### TASK PROMPT
Among the entries below, please show each line that carries the word "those".

"""

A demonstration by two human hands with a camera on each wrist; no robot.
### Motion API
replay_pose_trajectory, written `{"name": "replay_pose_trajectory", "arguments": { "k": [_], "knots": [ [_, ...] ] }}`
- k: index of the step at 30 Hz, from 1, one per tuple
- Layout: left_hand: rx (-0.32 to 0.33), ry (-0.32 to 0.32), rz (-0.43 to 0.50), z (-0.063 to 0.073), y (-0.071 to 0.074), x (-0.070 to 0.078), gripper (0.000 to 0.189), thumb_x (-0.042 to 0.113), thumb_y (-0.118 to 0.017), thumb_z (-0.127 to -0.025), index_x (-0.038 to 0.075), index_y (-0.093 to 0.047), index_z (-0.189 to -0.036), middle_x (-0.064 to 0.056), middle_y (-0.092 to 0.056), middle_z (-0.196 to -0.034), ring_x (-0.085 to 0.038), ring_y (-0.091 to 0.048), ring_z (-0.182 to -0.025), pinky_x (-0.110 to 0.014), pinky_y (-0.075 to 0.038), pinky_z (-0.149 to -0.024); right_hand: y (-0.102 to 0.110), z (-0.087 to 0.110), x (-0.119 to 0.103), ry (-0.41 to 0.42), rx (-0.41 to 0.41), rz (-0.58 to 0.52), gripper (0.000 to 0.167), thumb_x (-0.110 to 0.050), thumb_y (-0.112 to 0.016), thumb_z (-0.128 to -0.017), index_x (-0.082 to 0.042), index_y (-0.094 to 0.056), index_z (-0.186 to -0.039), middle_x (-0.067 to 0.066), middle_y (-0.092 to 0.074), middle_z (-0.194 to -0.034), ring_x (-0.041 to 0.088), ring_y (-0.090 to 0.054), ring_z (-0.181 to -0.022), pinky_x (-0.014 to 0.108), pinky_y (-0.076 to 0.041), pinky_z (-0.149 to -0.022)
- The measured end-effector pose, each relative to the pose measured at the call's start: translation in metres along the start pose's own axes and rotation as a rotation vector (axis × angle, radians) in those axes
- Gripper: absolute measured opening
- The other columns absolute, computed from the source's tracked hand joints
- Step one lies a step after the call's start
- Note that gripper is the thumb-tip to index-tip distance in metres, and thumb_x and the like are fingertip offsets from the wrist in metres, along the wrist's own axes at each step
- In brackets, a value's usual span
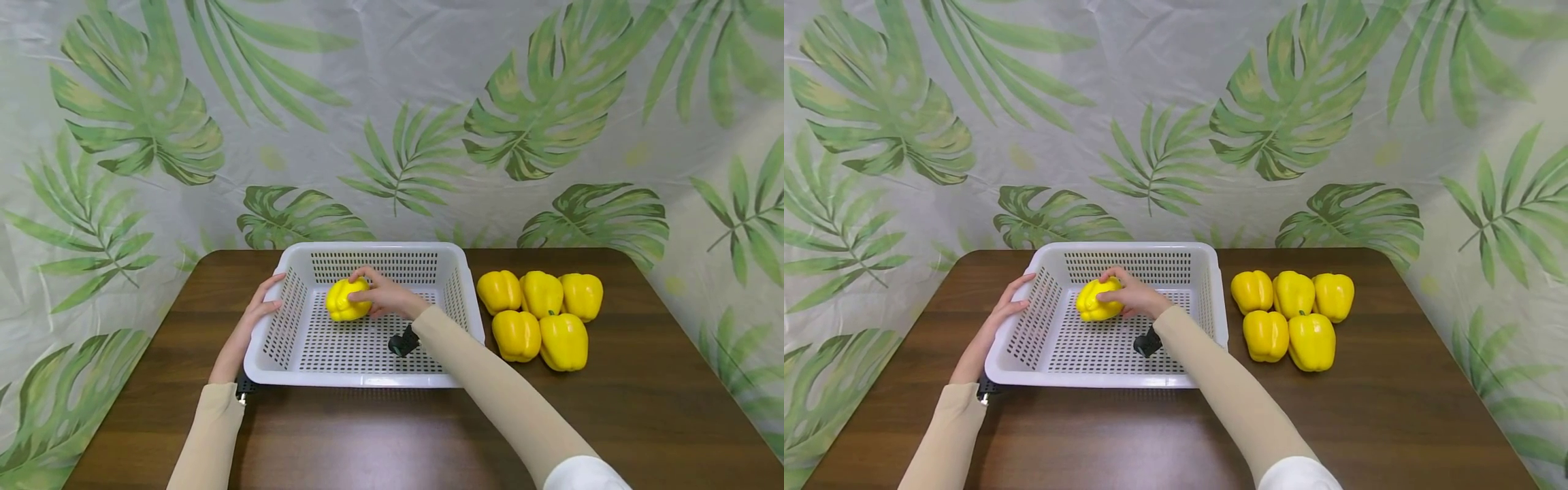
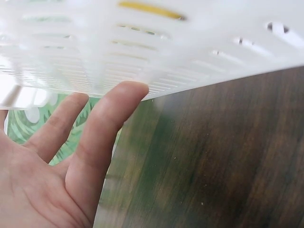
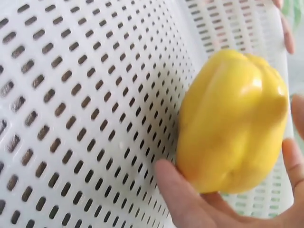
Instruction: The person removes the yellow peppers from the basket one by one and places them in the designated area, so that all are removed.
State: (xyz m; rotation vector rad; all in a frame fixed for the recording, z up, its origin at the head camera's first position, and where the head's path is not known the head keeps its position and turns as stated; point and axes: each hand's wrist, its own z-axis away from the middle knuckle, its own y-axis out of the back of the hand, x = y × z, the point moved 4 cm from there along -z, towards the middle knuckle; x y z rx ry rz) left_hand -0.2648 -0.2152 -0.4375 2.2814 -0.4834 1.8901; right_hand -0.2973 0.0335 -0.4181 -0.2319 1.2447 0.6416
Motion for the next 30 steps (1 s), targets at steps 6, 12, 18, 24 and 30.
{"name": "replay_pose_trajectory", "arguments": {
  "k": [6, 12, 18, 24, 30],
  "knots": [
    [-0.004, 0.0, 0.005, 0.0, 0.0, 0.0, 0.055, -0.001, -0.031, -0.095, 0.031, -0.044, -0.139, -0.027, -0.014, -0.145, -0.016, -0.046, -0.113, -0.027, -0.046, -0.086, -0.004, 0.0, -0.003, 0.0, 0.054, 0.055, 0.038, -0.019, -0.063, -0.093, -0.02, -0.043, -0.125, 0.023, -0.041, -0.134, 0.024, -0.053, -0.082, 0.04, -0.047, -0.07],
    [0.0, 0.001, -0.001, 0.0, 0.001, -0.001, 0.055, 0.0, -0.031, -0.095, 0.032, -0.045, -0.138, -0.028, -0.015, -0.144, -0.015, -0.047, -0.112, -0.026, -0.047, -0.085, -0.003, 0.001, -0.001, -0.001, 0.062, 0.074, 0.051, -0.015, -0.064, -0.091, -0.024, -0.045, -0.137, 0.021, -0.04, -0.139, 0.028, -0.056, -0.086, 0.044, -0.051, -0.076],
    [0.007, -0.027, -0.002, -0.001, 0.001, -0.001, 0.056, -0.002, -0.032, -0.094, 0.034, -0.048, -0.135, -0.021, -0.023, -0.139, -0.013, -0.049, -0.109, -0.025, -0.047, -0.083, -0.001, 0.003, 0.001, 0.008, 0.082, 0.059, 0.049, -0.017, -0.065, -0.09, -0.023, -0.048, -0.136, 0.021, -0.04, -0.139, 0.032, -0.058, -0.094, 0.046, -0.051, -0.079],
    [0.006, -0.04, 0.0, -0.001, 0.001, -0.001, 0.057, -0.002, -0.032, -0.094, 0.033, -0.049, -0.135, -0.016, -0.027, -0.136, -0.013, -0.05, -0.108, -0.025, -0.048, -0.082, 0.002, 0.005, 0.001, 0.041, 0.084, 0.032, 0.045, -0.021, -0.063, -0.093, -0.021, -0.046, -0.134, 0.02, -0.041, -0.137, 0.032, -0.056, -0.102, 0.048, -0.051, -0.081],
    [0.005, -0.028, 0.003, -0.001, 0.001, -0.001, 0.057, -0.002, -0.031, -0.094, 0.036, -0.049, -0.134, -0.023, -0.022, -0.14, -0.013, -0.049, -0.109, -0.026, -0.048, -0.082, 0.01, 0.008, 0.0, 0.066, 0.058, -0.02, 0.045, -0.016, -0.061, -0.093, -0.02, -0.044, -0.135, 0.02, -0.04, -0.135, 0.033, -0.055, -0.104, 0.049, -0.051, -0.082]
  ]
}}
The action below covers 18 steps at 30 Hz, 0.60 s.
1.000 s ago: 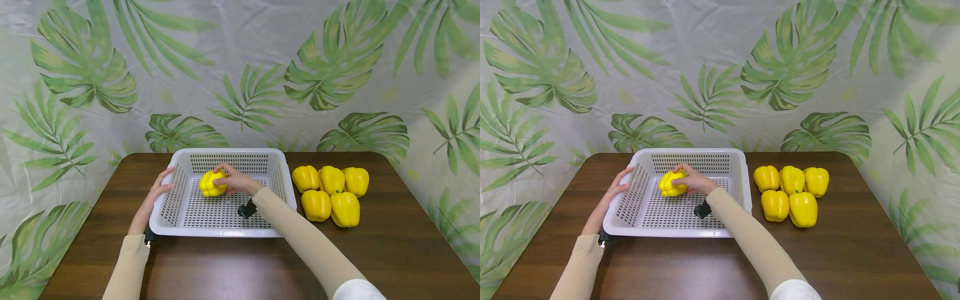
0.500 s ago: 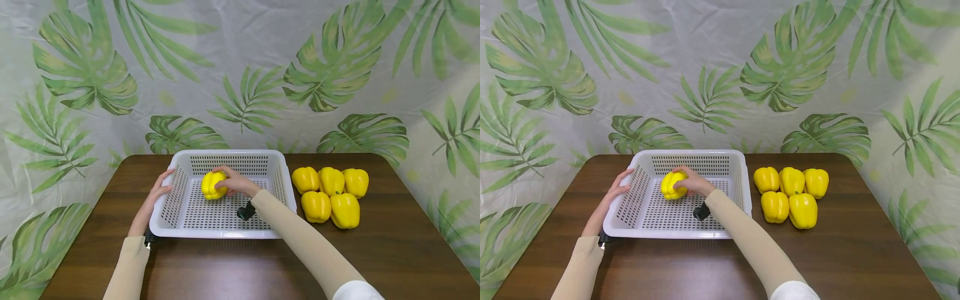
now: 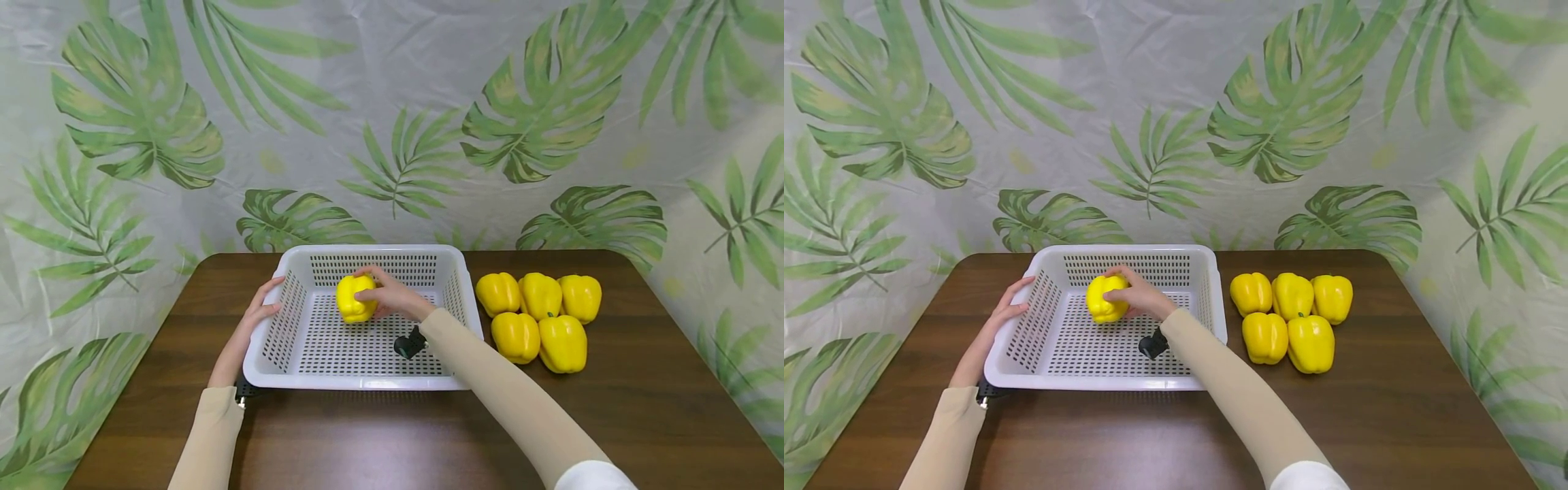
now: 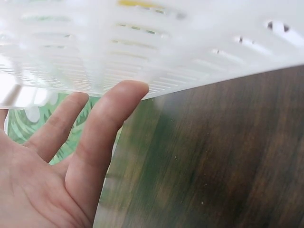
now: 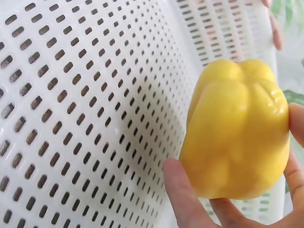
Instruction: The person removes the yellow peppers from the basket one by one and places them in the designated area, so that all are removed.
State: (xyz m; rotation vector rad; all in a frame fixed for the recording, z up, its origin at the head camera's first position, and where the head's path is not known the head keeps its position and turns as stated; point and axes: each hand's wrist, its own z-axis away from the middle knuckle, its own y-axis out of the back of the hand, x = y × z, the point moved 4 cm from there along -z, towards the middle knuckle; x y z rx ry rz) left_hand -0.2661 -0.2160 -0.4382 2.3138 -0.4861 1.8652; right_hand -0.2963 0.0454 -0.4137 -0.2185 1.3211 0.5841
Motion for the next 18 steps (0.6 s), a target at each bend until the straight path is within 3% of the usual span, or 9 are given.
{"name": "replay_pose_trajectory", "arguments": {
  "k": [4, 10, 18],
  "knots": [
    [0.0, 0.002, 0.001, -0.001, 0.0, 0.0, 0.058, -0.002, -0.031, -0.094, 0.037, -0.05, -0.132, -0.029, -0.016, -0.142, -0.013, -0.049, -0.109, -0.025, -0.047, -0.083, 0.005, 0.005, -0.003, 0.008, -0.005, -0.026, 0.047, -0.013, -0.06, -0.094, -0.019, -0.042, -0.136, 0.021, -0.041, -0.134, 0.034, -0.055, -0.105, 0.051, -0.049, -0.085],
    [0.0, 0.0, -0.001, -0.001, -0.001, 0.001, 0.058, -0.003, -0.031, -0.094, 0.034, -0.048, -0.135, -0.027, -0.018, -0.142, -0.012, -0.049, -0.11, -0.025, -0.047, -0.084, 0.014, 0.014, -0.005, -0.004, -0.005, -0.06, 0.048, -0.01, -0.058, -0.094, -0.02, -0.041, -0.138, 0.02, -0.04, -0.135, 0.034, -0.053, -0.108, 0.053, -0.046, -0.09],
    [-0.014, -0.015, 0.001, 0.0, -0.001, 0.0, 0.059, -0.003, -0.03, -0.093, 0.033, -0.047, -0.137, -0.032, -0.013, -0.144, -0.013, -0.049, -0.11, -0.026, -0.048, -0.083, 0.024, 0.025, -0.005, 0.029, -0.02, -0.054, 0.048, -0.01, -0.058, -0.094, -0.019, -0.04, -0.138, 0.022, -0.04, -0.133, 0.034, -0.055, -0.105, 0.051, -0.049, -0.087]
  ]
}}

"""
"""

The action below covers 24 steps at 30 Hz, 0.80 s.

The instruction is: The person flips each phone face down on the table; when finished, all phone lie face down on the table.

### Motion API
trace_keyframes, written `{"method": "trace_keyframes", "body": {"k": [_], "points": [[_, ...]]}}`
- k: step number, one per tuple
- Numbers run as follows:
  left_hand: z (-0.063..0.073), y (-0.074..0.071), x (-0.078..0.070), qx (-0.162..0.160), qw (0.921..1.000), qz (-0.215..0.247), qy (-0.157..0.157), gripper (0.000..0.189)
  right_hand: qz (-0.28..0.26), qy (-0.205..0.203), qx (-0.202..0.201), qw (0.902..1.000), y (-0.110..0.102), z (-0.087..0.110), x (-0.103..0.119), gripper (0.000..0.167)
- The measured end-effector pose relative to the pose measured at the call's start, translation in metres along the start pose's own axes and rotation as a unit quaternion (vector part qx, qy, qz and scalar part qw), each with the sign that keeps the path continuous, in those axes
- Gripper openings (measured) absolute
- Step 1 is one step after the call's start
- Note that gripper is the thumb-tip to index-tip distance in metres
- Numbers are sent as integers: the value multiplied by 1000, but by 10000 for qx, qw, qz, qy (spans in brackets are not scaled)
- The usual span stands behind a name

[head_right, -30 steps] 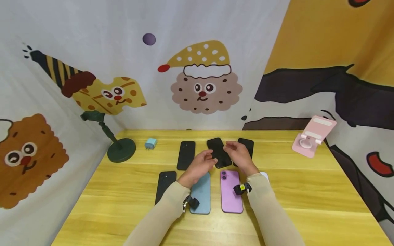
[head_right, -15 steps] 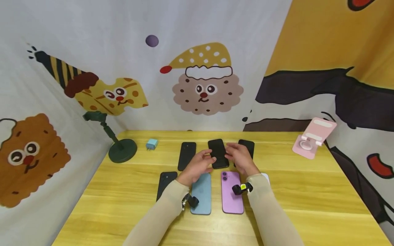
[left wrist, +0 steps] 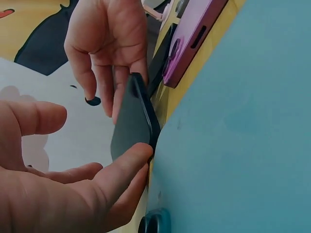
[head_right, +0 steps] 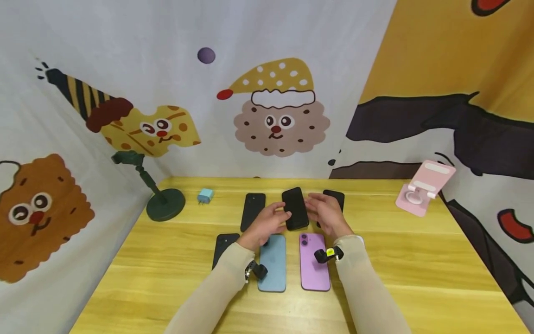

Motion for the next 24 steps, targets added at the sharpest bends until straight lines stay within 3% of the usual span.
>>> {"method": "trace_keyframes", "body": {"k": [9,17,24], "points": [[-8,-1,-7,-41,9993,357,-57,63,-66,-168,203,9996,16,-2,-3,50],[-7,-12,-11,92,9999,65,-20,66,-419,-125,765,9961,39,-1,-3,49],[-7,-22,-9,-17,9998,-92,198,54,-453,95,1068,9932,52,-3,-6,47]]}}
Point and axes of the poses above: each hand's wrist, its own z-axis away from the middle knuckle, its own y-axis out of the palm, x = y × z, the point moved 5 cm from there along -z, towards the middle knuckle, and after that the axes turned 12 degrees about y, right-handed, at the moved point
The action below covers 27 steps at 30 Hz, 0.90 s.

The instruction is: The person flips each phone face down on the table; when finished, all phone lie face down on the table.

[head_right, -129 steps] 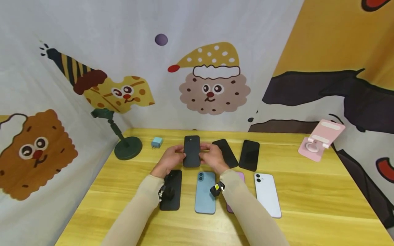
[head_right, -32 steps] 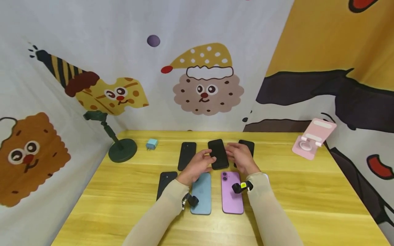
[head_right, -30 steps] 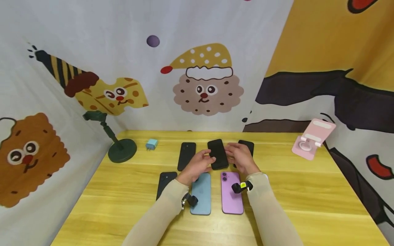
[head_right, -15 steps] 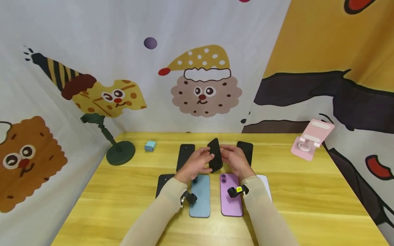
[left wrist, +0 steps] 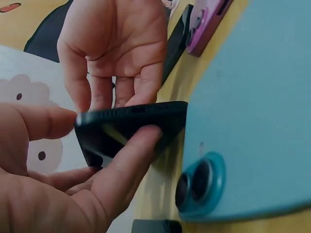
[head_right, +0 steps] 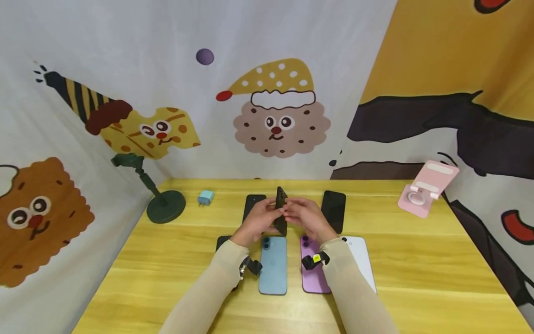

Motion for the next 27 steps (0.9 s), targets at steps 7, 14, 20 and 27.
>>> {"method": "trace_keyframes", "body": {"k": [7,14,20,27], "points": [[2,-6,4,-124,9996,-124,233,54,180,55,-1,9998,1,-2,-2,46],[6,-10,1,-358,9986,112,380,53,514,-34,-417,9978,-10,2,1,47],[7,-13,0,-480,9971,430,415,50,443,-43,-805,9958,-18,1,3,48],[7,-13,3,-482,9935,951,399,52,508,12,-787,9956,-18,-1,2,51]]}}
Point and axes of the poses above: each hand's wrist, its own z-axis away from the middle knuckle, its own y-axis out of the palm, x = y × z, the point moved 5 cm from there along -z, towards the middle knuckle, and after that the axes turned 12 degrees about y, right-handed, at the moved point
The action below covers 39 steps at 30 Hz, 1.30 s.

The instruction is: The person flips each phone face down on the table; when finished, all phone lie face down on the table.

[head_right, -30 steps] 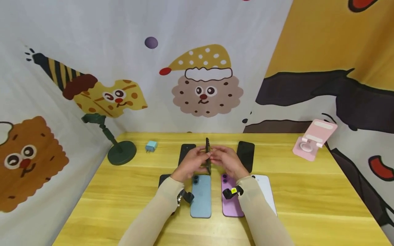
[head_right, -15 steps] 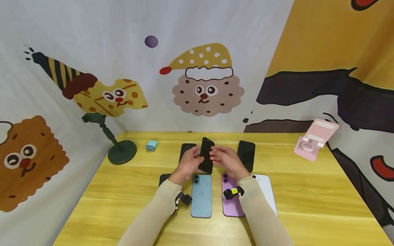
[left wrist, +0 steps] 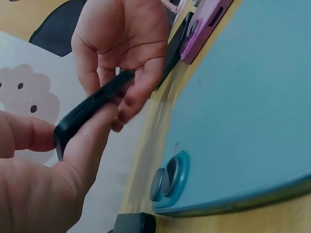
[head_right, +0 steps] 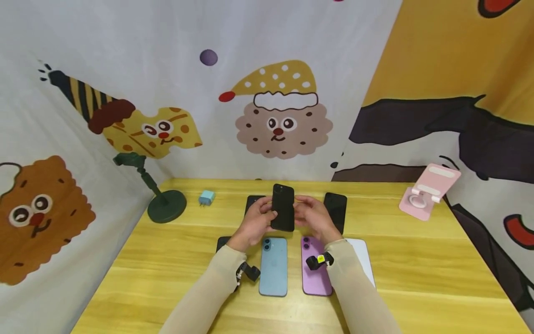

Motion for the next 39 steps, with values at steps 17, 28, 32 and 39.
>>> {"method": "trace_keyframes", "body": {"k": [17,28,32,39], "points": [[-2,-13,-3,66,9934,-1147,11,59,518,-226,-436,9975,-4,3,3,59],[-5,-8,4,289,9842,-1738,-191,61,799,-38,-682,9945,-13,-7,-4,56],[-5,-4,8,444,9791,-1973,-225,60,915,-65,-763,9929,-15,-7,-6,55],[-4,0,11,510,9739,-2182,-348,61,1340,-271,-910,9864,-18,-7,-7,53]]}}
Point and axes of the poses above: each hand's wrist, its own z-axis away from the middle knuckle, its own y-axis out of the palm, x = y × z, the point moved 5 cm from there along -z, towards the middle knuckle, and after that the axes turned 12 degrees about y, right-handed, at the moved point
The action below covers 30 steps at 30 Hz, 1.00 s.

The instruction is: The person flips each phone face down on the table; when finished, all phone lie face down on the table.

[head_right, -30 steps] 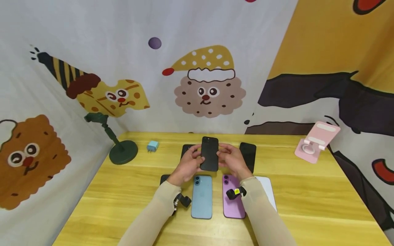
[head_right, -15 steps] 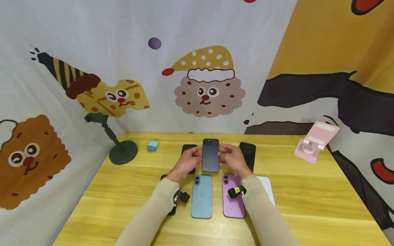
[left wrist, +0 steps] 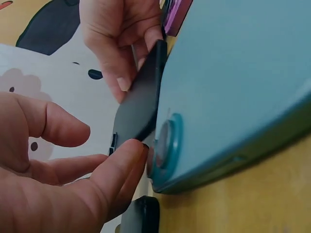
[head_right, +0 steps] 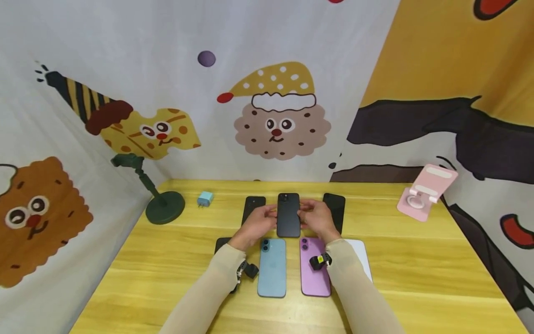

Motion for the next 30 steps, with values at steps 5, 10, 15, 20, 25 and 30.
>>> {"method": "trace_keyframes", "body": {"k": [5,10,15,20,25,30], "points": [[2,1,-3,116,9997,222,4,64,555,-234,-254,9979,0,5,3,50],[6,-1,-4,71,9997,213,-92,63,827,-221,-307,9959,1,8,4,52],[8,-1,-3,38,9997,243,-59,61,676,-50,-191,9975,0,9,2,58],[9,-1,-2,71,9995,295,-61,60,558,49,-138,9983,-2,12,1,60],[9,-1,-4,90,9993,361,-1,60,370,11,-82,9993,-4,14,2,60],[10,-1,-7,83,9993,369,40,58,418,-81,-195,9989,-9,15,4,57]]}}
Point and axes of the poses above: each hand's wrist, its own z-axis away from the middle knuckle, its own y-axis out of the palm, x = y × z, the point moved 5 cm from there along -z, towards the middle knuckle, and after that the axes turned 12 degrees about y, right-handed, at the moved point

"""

### EXERCISE OUTPUT
- The measured end-effector pose, each relative to the pose measured at the call's start: translation in metres along the start pose's own axes and rotation as a rotation vector (axis × angle, radians) in those axes
- The measured end-effector pose relative to the pose measured at the call's start, translation in metres along the start pose's own axes and rotation as a unit quaternion (vector part qx, qy, qz and scalar part qw), each with the sign that keeps the path continuous, in those axes

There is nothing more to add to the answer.